The top-line results from this latest Gallup poll show what many in the industry already know: Despite more and more retailers rolling out online grocery shopping over the past few years, the vast majority of consumers still prefer to shop in-store.
On the plus side, this low penetration proves that grocery e-commerce still has a lot of room to expand. And all indications are that the channel will see dramatic growth in the coming years, with the Food Marketing Institute predicting 20% market share and $100 billion in annual sales by 2025. However, the low rate of adoption also indicates that grocers will have to work hard to promote their e-commerce capabilities while at the same time investing in their stores.
Indeed, analysts note that offering online shopping has become table stakes for supermarkets at this point. Shoppers demand it, but it’s not really profitable, given the economics and inefficiencies of the model, along with increasing competition from other players. Adding marketing and promotional costs on top of all this can be a stretch for retailers.
However, online shopping represents one of the few growth avenues for supermarkets. Research shows that having an e-commerce platform boosts shopper loyalty, which is crucial at a time when most consumers are visiting multiple outlets. It can also inspire consumers to build larger baskets and to order more high-margin prepared meals.
As the Gallup poll shows, online grocery shopping is popular across age groups and income levels, indicating a high ceiling for growth across the American consumer population. Some companies might assume that tech-savvy millennials are the core audience for online grocery shopping, but the Gallup results support grocery e-commerce’s position as a convenient service first and foremost.
Even so, consumers remain reluctant to buy many fresh items online, including produce, because they want the tactile experience of seeing, smelling and touching items. Many services are addressing this problem by allowing customers to communicate with or offer special instructions to their store shoppers.
Grocers are also struggling with last-mile delivery and using their stores to fulfill online demand. As retailers fill more online orders, the inefficiencies of driving long distances and filling aisles with dedicated shoppers will compound.
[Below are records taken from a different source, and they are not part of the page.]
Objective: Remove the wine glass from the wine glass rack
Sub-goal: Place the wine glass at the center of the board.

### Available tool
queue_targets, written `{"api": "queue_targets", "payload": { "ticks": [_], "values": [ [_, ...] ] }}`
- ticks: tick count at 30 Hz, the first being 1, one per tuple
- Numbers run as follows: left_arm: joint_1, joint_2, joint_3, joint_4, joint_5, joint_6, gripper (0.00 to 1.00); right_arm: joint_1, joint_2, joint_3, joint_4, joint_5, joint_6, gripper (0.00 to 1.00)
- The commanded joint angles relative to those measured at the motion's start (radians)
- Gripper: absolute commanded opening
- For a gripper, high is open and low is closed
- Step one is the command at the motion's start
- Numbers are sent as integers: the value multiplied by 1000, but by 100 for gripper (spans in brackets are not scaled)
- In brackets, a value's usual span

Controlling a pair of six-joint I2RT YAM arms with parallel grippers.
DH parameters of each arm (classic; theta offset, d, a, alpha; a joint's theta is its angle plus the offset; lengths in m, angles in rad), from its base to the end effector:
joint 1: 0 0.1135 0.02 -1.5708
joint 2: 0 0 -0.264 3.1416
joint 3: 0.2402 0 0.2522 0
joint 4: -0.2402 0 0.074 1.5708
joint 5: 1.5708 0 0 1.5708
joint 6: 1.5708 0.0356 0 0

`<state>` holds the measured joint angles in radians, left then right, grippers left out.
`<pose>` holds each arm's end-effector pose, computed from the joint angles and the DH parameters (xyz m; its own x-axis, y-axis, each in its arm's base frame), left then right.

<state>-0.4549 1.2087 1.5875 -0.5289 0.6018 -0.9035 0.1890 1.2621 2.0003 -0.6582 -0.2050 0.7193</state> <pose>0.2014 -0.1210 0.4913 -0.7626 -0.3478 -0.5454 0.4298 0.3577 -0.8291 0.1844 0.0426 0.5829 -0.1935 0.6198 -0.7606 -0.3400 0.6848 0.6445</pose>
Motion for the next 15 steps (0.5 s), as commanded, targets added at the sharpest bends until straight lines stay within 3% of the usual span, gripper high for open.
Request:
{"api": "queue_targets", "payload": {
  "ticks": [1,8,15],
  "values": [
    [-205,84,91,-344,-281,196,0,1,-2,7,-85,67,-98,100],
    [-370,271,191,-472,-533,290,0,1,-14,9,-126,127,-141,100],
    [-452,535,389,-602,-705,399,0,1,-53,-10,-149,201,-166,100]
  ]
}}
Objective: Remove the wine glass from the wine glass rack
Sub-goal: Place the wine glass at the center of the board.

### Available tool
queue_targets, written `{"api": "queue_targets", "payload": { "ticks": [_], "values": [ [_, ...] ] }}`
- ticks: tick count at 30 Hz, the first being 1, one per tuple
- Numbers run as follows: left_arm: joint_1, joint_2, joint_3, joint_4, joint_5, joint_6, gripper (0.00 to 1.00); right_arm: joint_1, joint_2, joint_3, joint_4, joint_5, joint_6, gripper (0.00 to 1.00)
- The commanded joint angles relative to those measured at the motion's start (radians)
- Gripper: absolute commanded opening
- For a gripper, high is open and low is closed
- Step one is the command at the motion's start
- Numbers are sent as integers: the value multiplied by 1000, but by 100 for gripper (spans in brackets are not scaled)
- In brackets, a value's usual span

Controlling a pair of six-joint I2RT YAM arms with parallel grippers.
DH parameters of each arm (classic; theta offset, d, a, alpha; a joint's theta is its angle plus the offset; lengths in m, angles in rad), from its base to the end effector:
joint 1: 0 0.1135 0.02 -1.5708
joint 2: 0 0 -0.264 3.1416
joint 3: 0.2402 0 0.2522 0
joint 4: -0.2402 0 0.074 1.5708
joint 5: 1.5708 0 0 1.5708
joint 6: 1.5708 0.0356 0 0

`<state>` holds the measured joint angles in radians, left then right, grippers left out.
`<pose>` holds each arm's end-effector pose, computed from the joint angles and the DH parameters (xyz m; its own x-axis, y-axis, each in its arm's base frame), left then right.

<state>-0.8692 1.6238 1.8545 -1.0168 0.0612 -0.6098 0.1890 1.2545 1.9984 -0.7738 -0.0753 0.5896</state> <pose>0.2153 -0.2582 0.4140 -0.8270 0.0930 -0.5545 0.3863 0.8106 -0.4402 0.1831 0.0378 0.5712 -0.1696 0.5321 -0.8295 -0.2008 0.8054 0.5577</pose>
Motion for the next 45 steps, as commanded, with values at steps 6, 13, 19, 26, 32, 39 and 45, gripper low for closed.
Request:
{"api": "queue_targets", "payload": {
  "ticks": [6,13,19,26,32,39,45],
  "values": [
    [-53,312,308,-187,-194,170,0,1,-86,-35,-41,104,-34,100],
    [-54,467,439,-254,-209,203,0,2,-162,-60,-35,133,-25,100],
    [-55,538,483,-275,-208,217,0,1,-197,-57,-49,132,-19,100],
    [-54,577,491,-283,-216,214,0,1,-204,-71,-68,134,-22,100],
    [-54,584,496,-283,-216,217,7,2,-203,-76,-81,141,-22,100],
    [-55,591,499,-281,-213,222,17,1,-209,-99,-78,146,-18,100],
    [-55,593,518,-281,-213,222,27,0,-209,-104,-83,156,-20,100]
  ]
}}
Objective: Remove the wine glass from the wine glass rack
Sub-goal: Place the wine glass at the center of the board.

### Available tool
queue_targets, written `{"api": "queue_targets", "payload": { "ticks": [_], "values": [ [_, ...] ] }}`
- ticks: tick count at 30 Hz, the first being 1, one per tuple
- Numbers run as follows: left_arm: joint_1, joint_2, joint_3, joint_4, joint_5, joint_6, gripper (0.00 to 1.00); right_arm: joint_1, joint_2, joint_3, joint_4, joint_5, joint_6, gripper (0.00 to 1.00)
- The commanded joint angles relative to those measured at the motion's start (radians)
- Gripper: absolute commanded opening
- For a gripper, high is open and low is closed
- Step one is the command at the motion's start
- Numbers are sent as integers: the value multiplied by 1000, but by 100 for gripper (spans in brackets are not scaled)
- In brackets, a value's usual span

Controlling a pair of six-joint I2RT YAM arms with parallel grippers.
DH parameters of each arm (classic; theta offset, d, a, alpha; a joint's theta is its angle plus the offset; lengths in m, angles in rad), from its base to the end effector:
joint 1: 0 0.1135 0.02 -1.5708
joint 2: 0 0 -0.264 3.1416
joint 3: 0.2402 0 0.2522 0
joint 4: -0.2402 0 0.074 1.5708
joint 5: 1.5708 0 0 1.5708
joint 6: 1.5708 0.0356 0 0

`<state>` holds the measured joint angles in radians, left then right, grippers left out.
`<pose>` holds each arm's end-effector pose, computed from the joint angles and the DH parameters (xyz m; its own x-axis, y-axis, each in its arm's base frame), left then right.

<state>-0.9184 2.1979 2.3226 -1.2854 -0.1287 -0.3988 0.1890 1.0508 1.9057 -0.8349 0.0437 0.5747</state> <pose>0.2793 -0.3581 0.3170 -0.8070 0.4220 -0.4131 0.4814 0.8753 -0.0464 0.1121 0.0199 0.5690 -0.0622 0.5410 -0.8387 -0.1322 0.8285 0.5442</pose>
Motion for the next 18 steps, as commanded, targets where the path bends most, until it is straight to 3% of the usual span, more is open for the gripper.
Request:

The way grocers fulfill online orders will no doubt change over time, as retailers closely study their operations and their shoppers. Many industry observers see Amazon’s entry into brick-and-mortar industry as a potential catalyst for e-commerce evolution. Others, meanwhile, see promise in the model offered by Mike Lee and his Future Market concept, as well as Alibaba’s Hema markets, which cast supermarkets as showrooms where shoppers can choose their products, have their orders assembled, and either take them home or have them delivered.